プロトコルの独立した非営利管理団体であるWorld Foundationは、新たな資金をOrbベースの「proof of human」アイデンティティ技術をエンタープライズプラットフォームやAIエージェントに統合するために投入すると述べた。この発表は、テクノロジー業界全体でボット、ディープフェイク、AIエージェントによる人間の偽装に対する懸念が高まる中で発表された。これらの課題は、生成AIツールがより高度になり広く普及するにつれて深刻化している。ロックトークンセールとは、投資家がトークンを即座に取引できない仕組みであり、プロジェクトのロードマップに対する長期的なコミットメントを示すものである。
エンタープライズへの転換
今回の投資は、旧称Worldcoinとして知られていたプロジェクトにとって戦略的転換点となる。ネットワークのユーザーベースを拡大する初期段階を終え、Worldは現在、認証、決済、インターネットサービスをターゲットに、アイデンティティインフラのユーティリティ拡大に注力している。この転換は、自動化された詐欺、シビル攻撃、人間の出力と区別が困難なAI生成コンテンツの増殖に直面するプラットフォーム間で、ボット耐性のある認証への需要が高まっている状況で行われている。
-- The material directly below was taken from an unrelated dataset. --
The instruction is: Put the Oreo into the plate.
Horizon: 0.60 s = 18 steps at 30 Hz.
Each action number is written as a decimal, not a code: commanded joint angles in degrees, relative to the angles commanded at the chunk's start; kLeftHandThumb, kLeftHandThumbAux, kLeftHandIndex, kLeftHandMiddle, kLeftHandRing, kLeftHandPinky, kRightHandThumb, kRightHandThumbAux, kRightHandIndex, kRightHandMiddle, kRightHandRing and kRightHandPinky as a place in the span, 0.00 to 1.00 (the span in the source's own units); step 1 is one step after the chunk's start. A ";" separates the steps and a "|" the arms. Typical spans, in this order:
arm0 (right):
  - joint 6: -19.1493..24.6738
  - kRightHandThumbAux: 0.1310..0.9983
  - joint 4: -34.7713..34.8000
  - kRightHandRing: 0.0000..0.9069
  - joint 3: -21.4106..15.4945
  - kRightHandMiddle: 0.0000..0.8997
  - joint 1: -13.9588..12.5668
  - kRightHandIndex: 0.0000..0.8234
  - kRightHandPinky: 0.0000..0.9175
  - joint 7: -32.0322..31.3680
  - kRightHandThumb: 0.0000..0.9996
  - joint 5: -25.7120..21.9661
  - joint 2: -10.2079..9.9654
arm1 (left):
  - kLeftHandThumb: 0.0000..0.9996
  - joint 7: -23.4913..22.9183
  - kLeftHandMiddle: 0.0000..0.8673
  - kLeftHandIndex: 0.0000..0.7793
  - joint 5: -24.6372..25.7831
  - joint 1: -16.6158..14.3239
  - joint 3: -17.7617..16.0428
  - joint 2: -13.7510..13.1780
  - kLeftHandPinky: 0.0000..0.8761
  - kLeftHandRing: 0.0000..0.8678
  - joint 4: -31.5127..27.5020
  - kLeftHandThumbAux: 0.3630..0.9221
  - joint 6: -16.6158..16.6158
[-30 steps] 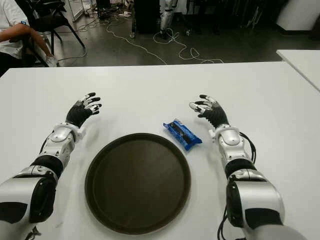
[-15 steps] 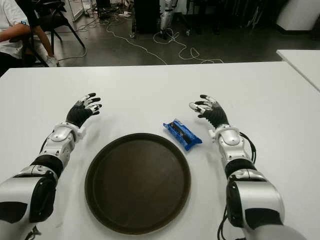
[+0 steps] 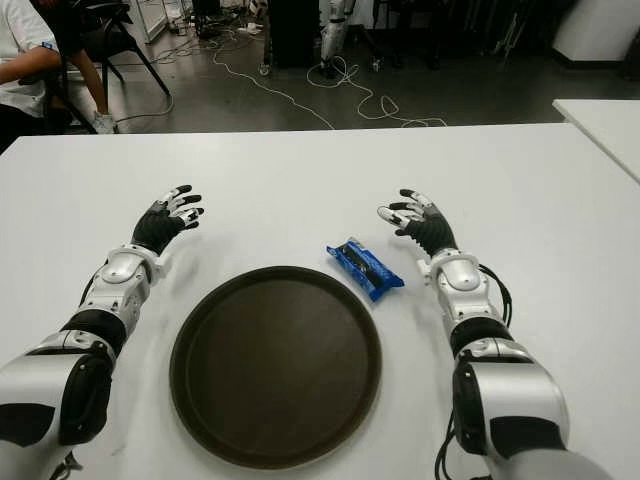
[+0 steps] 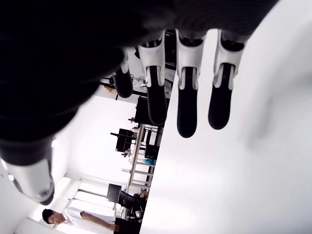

「AI開発の加速に伴い、Proof of Humanの必要性はますます明確になっており、エンタープライズ分野からの関心の急増にもそれが表れています」と、Pantera CapitalのジェネラルパートナーであるCosmo Jiangは声明で述べた。
Eightco Holdingsの取締役でありBitmineの会長も務めるTom Leeは次のように補足した。「Worldの技術とproof of humanおよびその派生技術は、ますますデジタル化が進む世界において、やり取りを保護し検証するための最も重要な構成要素の一つです。」
ネットワークの規模
現在までに3,900万人以上がWorld Networkに参加しており、1,800万人以上がOrbデバイスによって認証されている。資金調達発表のプレスリリースによると、ネットワークは立ち上げ以来4億7,500万件以上のWorld IDプルーフを発行してきた。プロジェクトは、自動化されたボットと固有の人間を区別できるアイデンティティレイヤーを確立することを目指しており、プライバシーを保護する認証情報を発行するためにOrbと呼ばれるカスタムハードウェアに依存している。
4月にWorldは、World IDに対する最も重要なアップグレードと位置づけるものを発表し、コンシューマー、エンタープライズ、AIエージェント向けに設計された「フルスタックproof of human」インフラとしてシステムを位置づけた。
Worldの生体認証アプローチは、政府発行の文書や携帯電話ベースの認証に依存する他のデジタルアイデンティティの取り組みとは一線を画している。ただし、同プロジェクトは複数の管轄区域で規制当局の精査に直面しており、欧州のプライバシー規制に基づくデータ収集慣行に関する調査や、一部市場での一時的な事業停止などが含まれる。これらはFoundationがエンタープライズ導入をさらに推進する上でも引き続き関連する要因である。
資金調達の沿革
今回のラウンドは、World Networkが昨年5月に実施した第1回資金調達ラウンドに続くものである。当時は、ベンチャーキャピタル企業のa16zおよびBain Capital Crypto向けにWLDトークンのプライベートトークンセールを通じて1億3,500万ドルを調整した。Bain Capital Cryptoが今回のラウンドにも参加者として戻ってきたことは、プロジェクトが直面してきた規制上・運用上のハードルにもかかわらず、proof of humanカテゴリーに対する投資家の継続的な関心を示している。
WLDは現在、約0.37ドルで取引されており、時価総額は13億ドル強である。